Don’t think “money”. Think MoE, UoA, SoV.

To really understand decentralized finance (DeFi), we begin by understanding money afresh.

To do so, don’t think “money”.

Think MoE, UoA, SoV.

Like this:

MoE = Medium of Exchange. Money exists first and foremost as a tool that solves the “Coincidence of Wants” problem. In other words, if I want what you have, and you want what I have, and we both want it at the same time, in the same quantity, in the same location, then we have achieved a coincidence of wants.

Unfortunately, that rarely happens. And that’s usually because of timing, location, and quantity differences and constraints. That’s why barter trade doesn’t usually work. Barter suffers from the problem of the “coincidence of wants”. And therefore, for exchange to value, to exchange things, we need a medium of exchange (MoE).

An MoE is an intermediary instrument. I might desire what you have, and you might desire what I have, but at different times, locations, and unequal quantities. So, then we go through a middle thing, an MoE, usually pieces of paper with numbers, or coins, so we can trade. The middle thing, the money, is not really what we wanted. But it helps us get what we really wanted. That’s the first and primary function of this thing we call ‘money’. An intermediary is used to facilitate trade and to avoid the inconveniences of the lack of a coincidence of wants.

Now, realize that we are accustomed to having bank currencies as the only medium of exchange that we use. But there are many other instruments that can be used as MoEs. Anything suitable can be used as an MoE. It doesn’t have to be bank money.

UoA = Unit of Account. The second main function of money. A UoA is anything suitable that allows us to (1) value transactions and compare different goods and services using one common standard of value (2) keep accounts in a ledger of transactions and (3) make calculations, either on the ledger or the value of the goods and services themselves.

SoV = Store of Value. The final main function of money. An SoV is anything suitable that can hold value, be saved, retrieved, and exchanged later. It must be predictively useful when retrieved, it must retain that purchasing power. It shouldn’t lose much value over time (even better, it should gain value over time). It shouldn’t be easily counterfeited or overproduced such that its supply gets inflated. And it shouldn’t get destroyed easily. An SoV stores the value gained in exchange, so you can use it later. The best examples of an SoV are gold and land. But many other things can function as an SoV.

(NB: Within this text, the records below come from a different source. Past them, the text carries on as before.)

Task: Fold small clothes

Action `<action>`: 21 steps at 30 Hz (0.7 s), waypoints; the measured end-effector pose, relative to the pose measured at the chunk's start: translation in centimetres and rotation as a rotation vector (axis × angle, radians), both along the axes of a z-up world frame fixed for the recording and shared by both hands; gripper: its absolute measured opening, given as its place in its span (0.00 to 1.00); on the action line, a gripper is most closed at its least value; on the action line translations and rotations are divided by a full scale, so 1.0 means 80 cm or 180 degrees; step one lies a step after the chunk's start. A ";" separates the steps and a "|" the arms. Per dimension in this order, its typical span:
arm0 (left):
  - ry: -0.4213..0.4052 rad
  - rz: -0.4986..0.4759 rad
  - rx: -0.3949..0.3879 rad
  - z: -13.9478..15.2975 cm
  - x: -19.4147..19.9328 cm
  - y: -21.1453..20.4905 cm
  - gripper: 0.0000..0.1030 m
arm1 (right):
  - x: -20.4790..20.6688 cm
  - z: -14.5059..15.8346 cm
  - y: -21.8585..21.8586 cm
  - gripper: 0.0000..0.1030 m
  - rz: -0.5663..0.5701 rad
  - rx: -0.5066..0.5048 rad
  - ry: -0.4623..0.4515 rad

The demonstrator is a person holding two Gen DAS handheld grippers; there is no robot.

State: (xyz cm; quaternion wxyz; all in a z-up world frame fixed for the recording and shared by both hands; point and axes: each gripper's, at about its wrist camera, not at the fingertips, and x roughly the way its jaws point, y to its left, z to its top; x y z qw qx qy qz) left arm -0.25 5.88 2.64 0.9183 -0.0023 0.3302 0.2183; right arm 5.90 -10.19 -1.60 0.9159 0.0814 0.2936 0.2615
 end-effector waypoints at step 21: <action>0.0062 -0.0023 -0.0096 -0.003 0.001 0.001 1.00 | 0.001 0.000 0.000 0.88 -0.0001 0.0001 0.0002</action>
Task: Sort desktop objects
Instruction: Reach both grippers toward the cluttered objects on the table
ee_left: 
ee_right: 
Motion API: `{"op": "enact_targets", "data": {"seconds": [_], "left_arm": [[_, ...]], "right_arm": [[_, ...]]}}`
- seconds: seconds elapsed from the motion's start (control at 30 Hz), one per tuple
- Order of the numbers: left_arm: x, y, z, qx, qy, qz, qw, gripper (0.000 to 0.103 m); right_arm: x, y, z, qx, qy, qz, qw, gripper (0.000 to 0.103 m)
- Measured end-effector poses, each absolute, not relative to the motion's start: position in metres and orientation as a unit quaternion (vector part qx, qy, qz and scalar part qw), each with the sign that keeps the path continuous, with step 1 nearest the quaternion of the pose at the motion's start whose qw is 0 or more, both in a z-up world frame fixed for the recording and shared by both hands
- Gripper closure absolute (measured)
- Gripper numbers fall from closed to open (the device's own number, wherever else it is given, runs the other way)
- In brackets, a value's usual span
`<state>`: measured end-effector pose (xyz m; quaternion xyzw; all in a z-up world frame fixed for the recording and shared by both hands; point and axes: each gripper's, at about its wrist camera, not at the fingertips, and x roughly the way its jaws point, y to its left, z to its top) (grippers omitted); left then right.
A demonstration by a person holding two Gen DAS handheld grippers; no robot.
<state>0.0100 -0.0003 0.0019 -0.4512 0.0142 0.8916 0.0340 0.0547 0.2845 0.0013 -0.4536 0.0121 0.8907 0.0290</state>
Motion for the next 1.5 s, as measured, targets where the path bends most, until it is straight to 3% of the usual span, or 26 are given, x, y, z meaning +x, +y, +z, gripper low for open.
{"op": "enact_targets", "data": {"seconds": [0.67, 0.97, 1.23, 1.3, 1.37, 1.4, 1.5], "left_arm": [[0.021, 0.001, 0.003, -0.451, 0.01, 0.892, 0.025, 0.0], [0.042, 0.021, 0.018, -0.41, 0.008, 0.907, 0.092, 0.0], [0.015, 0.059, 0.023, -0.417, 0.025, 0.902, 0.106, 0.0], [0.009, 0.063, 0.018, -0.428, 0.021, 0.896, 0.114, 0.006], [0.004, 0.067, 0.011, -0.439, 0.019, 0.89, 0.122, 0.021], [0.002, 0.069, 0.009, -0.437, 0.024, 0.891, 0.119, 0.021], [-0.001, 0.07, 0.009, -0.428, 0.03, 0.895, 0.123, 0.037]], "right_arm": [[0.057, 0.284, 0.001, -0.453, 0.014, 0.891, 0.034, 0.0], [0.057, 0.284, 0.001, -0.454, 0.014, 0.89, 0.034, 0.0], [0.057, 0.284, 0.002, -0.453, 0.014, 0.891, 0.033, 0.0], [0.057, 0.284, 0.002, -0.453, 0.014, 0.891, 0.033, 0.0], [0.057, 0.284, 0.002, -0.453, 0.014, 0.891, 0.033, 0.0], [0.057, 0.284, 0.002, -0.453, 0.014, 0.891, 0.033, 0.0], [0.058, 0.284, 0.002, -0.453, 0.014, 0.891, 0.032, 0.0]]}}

Simply break down the word money into his constituents, MoE UoA SoV, and that begins to free your mind.

That’s the first step in truly understanding decentralized finance.

Now, besides having the functions of MoE, UoA, and SoV, currency and money must also have these four properties:

Portable: easy to carry.

Durable: last a long time, even with repeated use, without being destroyed.

Divisible: you can break down a big unit into smaller units easily (e.g., break $100 into one hundred $1 bills)

Fungible: absolutely interchangeable, which means $1 in my pocket is the same as $1 in your pocket.

The more you make money or currency to be portable, durable, divisible, and fungible, the better and more publicly useful and acceptable it will be.

Now, here’s a point:

If you can establish the attributes of MoE, UoA, and SoV on ANY instrument, and people agree to use it, you have created MONEY.

If you can establish the attributes of MoE and UoA (without the SoV) on ANY instrument, and people agree to use it, you have created CURRENCY.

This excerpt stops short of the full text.